TC: I’m glad they continue – I celebrate their success. I did not go to the Chicago shows. My take on that is if they invited me I would go willingly. There were a number of other invitations I got to go there but they all seemed… it seemed like I would be crashing their party and I didn’t really feel welcome by those invitations. They varied from tacky to creepy, not something I would want to be a part of. But like I say, if they invited me, I would have gone willingly. But it’s been a while since I’ve played with them and since I’ve played with them I’ve been playing with Jefferson Starship, Big Brother and the Holding Company, Quicksilver Messenger Service, Country Joe & The Fish, and it’s like I got out of the frying pan and into the lake.

Tom Constanten with Country Joe and Peter Albin at the Woodstock 40th Anniversary celebration, Bethel Woods 8-15-2009

SM: Last time we spoke in 2009 about a week before the Woodstock 40th Anniversary show at Bethel Woods, you mentioned that you were looking forward to getting back to the site and playing some music in that setting. So, what was it actually like for you?

TC: Well, there are so many such settings. Over the past ten years, it’s been like a perpetual homecoming. Meeting long time old friends, making new ones. The line started to blur between them. It just lumbers on in the most entertaining and delightful way.

SM: As an engineer by day, I’m a fan of numbers and math and remember reading at some point you have a knack for number systems and whatnot.

TC: One of my mentors when I was a student in Europe, Henri Pousseur – I worked in his studio in Belgium for a couple of months. He was very much into applying mathematical models to music. In fact he has a [1958] piece for two pianos called “Mobile” and it’s a mobile score. Either or both pianos will start anywhere in it and there are certain rules to the road on how to proceed and I’s designed to turn up fascinating sounds whichever way you go.

SM: Going back to the Dead, would you, going forward, be willing to join up with them again?
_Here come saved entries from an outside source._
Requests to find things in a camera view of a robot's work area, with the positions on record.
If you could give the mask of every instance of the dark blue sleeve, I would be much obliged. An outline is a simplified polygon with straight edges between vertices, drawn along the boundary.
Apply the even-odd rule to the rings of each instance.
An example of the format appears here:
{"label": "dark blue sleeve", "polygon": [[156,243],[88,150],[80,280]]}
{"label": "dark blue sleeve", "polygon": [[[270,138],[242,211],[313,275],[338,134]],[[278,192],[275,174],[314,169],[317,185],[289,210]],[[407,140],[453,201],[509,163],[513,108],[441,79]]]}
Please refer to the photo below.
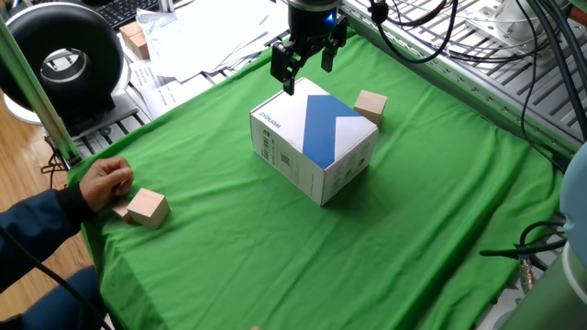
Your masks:
{"label": "dark blue sleeve", "polygon": [[[80,231],[80,222],[71,221],[67,214],[68,211],[60,205],[58,192],[50,190],[0,213],[0,226],[23,248],[43,261],[67,238]],[[27,274],[32,267],[29,260],[0,238],[0,292]]]}

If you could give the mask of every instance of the white paper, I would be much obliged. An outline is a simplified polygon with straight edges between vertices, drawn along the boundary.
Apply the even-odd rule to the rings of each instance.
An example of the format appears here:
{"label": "white paper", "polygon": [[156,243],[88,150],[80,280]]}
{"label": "white paper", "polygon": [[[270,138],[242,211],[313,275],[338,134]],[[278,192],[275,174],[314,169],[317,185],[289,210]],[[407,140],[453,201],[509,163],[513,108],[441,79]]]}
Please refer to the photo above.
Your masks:
{"label": "white paper", "polygon": [[151,59],[159,76],[184,83],[266,49],[287,29],[287,6],[269,0],[194,0],[175,13],[139,10]]}
{"label": "white paper", "polygon": [[154,73],[149,60],[133,63],[130,69],[131,82],[143,96],[153,119],[212,87],[212,83],[202,74],[184,83],[174,78],[158,76]]}

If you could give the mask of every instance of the jacket sleeve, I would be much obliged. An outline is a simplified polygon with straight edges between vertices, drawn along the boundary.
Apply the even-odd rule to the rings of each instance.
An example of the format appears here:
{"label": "jacket sleeve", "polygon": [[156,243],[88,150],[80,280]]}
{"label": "jacket sleeve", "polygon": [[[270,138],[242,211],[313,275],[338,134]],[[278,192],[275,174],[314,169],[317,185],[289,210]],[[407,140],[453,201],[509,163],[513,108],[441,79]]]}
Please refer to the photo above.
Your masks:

TC: Of course I would but I’m not holding my breath. For one thing their evolution over the last forty years has been way different than mine. Their experience has been extremely different. I don’t know what it would be like playing with them again. It’s like, here I am, a 4-stripe sergeant and they’re generals, that sort of thing. The relations and connections with them have been totally friendly. It’s just uncertain what it would be like. I’m not shy, I’m not hesitant. I’m just basking in the unknown as I often do.

SM: Well, with the number of side appearances that are popping up, it seems like there’s always that opportunity for an invitation to pop up.

TC: Well, after the passage of four or five decades, people start to cultivate issues with each other, I know it’s much more complicated for them than it is for me or any of my colleagues who played keyboard for them, So I’m extremely hesitant to be judgmental because I know it’s much more complicated and sticky for them. So, bless them and may they live long and prosper.

SM: As Spock says.

TC: Yes indeed, I’m showing my split fingers to the microphone.

SM: Aside from Jazz is Dead, what other things are you up to?

TC: I’ve been travelling more as a solo act lately doing piano recitals, showing off the breadth of my material – ’60s material, stuff back to Bach, Chopin, Rachmaninoff, Brahms. I’ve played all of them and likely to try them at any time. I’ve also been working with Bob Bralove in an improvisational duo called Dose Hermanos – “dose” as in a measurement of medication not the number. We are the antidote to rigid, structured, stratified thinking. And also in the past year or so I’ve been working with a string quartet. I would prepare arrangements of music of the ’60s like “Eleanor Rigby” and Peter Rowan’s “Free Mexican Airforce” and I do the vocals and play along and have an awful lot of fun doing that. We have another show like that coming up in a couple of months. And these things are keeping me delightfully occupied.

SM: Well, that’s about all I had in mind this evening without going on for a while longer. So Tom, I greatly appreciate you spending a few minutes with me here and I’m sure we’ll chat again sometime down the road.

TC: I look forward to it. Thank you for your kind attention.